- Brief
Line by line, set down all the data below exactly, omitting any picture.

═══ Provided information

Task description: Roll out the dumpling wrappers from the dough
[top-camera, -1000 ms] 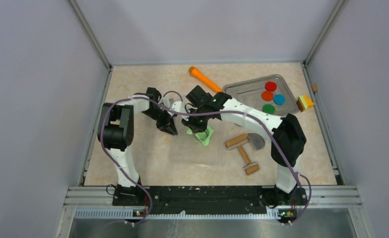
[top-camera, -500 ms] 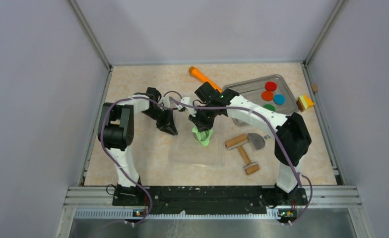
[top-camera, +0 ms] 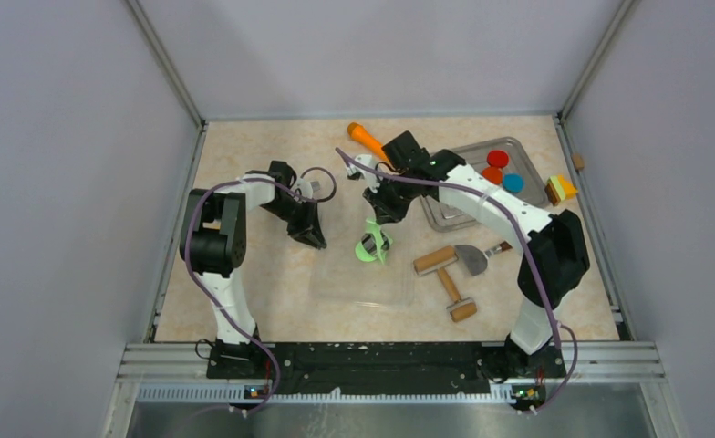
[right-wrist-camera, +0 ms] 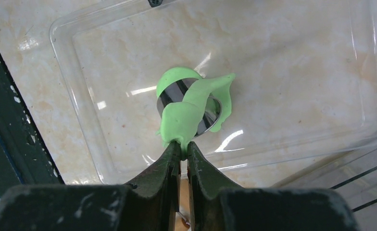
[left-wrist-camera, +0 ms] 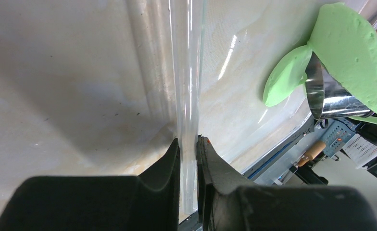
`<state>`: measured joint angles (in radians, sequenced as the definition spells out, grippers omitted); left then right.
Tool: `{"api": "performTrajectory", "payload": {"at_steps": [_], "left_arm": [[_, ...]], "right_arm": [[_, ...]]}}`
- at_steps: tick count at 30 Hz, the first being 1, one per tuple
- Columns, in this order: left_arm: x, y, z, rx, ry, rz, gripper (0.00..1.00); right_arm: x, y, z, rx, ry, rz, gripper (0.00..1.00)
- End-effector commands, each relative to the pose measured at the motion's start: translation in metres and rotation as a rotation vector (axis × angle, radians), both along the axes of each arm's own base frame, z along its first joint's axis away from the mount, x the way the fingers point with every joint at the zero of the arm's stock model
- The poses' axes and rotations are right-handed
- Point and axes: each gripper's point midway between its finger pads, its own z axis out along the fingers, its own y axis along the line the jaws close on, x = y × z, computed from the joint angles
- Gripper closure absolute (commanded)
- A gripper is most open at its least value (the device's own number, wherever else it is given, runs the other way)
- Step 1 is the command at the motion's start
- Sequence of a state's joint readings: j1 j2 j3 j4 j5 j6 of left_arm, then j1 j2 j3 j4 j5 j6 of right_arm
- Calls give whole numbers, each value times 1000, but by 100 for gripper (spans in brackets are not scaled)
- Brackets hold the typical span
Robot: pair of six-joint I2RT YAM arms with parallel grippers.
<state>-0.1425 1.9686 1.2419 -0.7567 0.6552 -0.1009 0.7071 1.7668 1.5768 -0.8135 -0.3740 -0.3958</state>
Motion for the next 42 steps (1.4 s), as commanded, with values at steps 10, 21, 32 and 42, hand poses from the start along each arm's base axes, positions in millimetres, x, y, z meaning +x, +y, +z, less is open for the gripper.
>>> {"api": "performTrajectory", "payload": {"at_steps": [10,21,32,42], "left_arm": [[4,5,5,22,-54,-25,94],[4,7,4,36,-54,-31,94],[3,7,7,36,-62,-34,94],[4,0,12,-12,-62,-32,92]], "right_arm": [[14,-18,30,73,-23,-56,90],[58,-38,68,127,-143,-159,90],[100,-32,88,161,-218,-190,90],[109,-5,90,241,-159,-149,87]]}}
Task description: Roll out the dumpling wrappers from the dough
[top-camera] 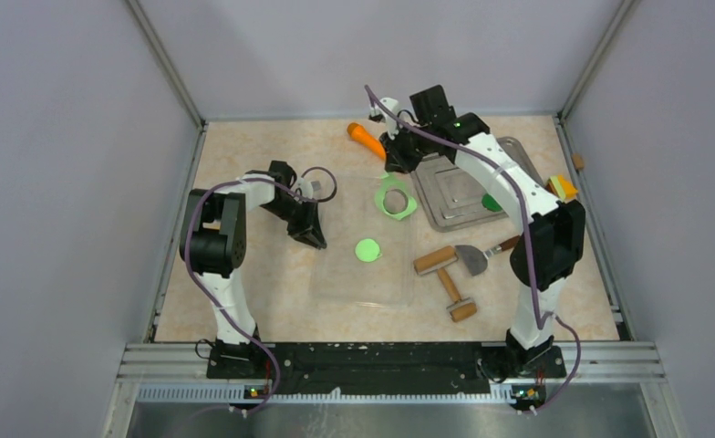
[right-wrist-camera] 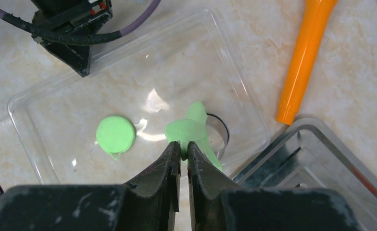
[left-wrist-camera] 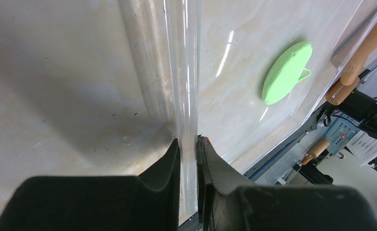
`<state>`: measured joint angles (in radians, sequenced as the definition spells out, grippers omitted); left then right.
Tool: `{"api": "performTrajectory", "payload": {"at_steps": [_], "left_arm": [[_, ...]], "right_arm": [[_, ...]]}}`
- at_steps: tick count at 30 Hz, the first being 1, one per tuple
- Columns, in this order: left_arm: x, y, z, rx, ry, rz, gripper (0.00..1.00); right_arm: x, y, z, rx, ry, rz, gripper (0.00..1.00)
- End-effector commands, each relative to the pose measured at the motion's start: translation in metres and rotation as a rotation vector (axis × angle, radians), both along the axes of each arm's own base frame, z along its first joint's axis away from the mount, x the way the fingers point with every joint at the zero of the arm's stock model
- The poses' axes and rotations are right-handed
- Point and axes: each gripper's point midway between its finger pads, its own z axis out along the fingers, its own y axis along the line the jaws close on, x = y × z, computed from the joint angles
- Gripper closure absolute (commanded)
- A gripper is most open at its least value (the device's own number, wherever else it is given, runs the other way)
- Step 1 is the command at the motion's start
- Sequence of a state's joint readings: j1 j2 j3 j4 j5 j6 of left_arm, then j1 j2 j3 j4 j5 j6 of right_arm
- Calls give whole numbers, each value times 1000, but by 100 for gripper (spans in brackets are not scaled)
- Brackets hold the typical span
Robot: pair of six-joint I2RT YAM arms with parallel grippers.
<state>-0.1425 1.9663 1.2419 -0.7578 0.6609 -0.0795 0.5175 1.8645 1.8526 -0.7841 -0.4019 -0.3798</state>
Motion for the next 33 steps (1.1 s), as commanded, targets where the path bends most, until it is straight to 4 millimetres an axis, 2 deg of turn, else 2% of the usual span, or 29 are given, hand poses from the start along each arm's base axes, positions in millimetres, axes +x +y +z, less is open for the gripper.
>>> {"api": "performTrajectory", "payload": {"at_steps": [1,4,8,10,11,13,16,18,19,22,27,30,32,33], "left_arm": [[4,0,13,-8,-50,-15,92],[5,-1,15,-14,-56,-15,90],[7,-2,19,-27,-61,-10,88],[9,-2,22,-32,-65,-6,86],[10,-2,23,-34,-69,-3,84],[12,-1,26,-37,-76,1,81],[12,0,29,-41,-84,2,77],[11,0,30,-47,-86,0,75],[11,-1,31,-52,-86,-3,74],[11,-2,33,-60,-90,-4,72],[14,-4,38,-70,-101,-6,71],[18,-7,46,-99,-128,-17,70],[22,-13,62,-154,-186,-28,68],[26,-16,72,-184,-238,-34,65]], "right_arm": [[-1,24,22,98,0,57,87],[-31,36,6,88,76,111,86],[-96,54,-27,54,211,203,81],[-125,59,-42,35,282,224,67],[-128,60,-45,30,287,210,60],[-113,58,-38,24,227,155,50],[-71,53,-7,40,97,97,44],[-52,52,15,77,52,79,40],[-49,53,21,99,59,85,39],[-39,51,23,118,79,51,38],[-27,46,4,89,95,34,37],[-27,51,4,144,175,52,29],[-26,54,11,231,258,15,12],[-26,55,14,270,300,4,9]]}}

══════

- Solution to this task
Task description: Roll out the dumpling wrappers from the dough
[top-camera, -1000 ms] 
[top-camera, -500 ms] 
[top-camera, +0 ms] 
[right-wrist-camera, +0 ms] 
[left-wrist-camera, +0 ms] 
`<state>`: measured joint angles (in radians, sequenced as the definition spells out, grippers omitted); left then right.
Tool: `{"api": "performTrajectory", "payload": {"at_steps": [_], "left_arm": [[_, ...]], "right_arm": [[_, ...]]}}`
- at_steps: tick count at 30 Hz, the first being 1, one per tuple
- Columns, in this order: left_arm: x, y, z, rx, ry, rz, gripper (0.00..1.00); right_arm: x, y, z, rx, ry, rz, gripper (0.00..1.00)
- End-effector commands, each relative to the pose measured at the motion's start: translation in metres and rotation as a rotation vector (axis × angle, radians), both along the axes of each arm's own base frame, z along its first joint's axis away from the mount, x the way the fingers point with every joint at the zero of the arm's stock model
- The poses' axes and rotations are right-handed
- Point and axes: each gripper's point midway between its finger pads, its own z axis out along the fingers, its own y axis along the line the jaws close on, x = y × z, computed from the joint angles
- Gripper closure absolute (commanded)
- A gripper is most open at its least value (the device's own number, wherever else it is given, runs the other way)
- Step 1 is the command at the motion's start
- Sequence of a state's joint readings: j1 j2 j3 j4 j5 j6 of left_arm, then j1 j2 j3 j4 j5 j6 of right_arm
- Calls give whole numbers, each value times 1000, but by 100 for gripper (spans in brackets are not scaled)
- Brackets hold the typical span
Robot: pair of six-joint I2RT YAM arms with parallel grippers.
<state>-0.1425 1.9686 1.2419 -0.7567 0.6552 -0.1009 0.7071 1.7668 1.5768 -0.8135 -0.3740 -0.3958</state>
Motion for the next 42 steps (1.4 s), as commanded, with values at steps 10, 21, 32 and 42, hand poses from the start along each arm's base axes, positions in millimetres, x, y, z meaning +x, +y, +z, less is open for the gripper.
>>> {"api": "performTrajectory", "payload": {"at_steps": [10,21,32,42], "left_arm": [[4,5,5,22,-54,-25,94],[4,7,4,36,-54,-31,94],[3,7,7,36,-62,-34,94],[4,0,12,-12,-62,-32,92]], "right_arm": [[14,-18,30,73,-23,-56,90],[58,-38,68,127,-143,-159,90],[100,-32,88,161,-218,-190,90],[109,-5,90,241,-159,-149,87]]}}
Task description: Roll out the dumpling wrappers from the dough
[top-camera] 
[right-wrist-camera] 
[left-wrist-camera] 
`<state>`: measured joint angles (in radians, sequenced as the definition spells out, grippers omitted); left then right.
Tool: `{"api": "performTrajectory", "payload": {"at_steps": [_], "left_arm": [[_, ...]], "right_arm": [[_, ...]]}}`
- at_steps: tick count at 30 Hz, the first being 1, one per tuple
- Columns, in this order: left_arm: x, y, z, rx, ry, rz, gripper (0.00..1.00); right_arm: x, y, z, rx, ry, rz, gripper (0.00..1.00)
- End-effector commands, each relative to the pose measured at the motion's start: translation in metres and rotation as a rotation vector (axis × angle, radians), both along the axes of each arm's own base frame, z along its first joint's axis away from the mount, x the way the fingers point with every joint at the zero of the arm's stock model
- The poses' axes and rotations are right-handed
- Point and axes: each gripper's point midway between its finger pads, its own z axis out along the fingers, its own y axis along the line the jaws close on, x = y × z, computed from the joint angles
- Gripper closure absolute (commanded)
- A gripper is most open at its least value (the device's own number, wherever else it is given, runs the other way)
- Step 1 is the command at the motion's start
- Sequence of a state's joint readings: j1 j2 j3 j4 j5 j6 of left_arm, then j1 j2 j3 j4 j5 j6 of right_arm
- Calls give whole numbers, each value times 1000, but by 100 for gripper (spans in brackets are not scaled)
- Brackets hold the typical span
Robot: pair of six-joint I2RT YAM arms with parallel grippers.
<state>-0.1425 1.9663 1.2419 -0.7578 0.6609 -0.0795 0.5175 1.8645 1.8526 -0.7841 -0.4019 -0.3798</state>
Motion for the next 33 steps (1.1 s), as commanded, targets where the path bends most, until it is straight to 4 millimetres an axis, 2 deg of turn, else 2% of the usual span, or 29 are given, hand poses from the start along each arm's base axes, positions in millimetres, axes +x +y +z, less is open for the gripper.
>>> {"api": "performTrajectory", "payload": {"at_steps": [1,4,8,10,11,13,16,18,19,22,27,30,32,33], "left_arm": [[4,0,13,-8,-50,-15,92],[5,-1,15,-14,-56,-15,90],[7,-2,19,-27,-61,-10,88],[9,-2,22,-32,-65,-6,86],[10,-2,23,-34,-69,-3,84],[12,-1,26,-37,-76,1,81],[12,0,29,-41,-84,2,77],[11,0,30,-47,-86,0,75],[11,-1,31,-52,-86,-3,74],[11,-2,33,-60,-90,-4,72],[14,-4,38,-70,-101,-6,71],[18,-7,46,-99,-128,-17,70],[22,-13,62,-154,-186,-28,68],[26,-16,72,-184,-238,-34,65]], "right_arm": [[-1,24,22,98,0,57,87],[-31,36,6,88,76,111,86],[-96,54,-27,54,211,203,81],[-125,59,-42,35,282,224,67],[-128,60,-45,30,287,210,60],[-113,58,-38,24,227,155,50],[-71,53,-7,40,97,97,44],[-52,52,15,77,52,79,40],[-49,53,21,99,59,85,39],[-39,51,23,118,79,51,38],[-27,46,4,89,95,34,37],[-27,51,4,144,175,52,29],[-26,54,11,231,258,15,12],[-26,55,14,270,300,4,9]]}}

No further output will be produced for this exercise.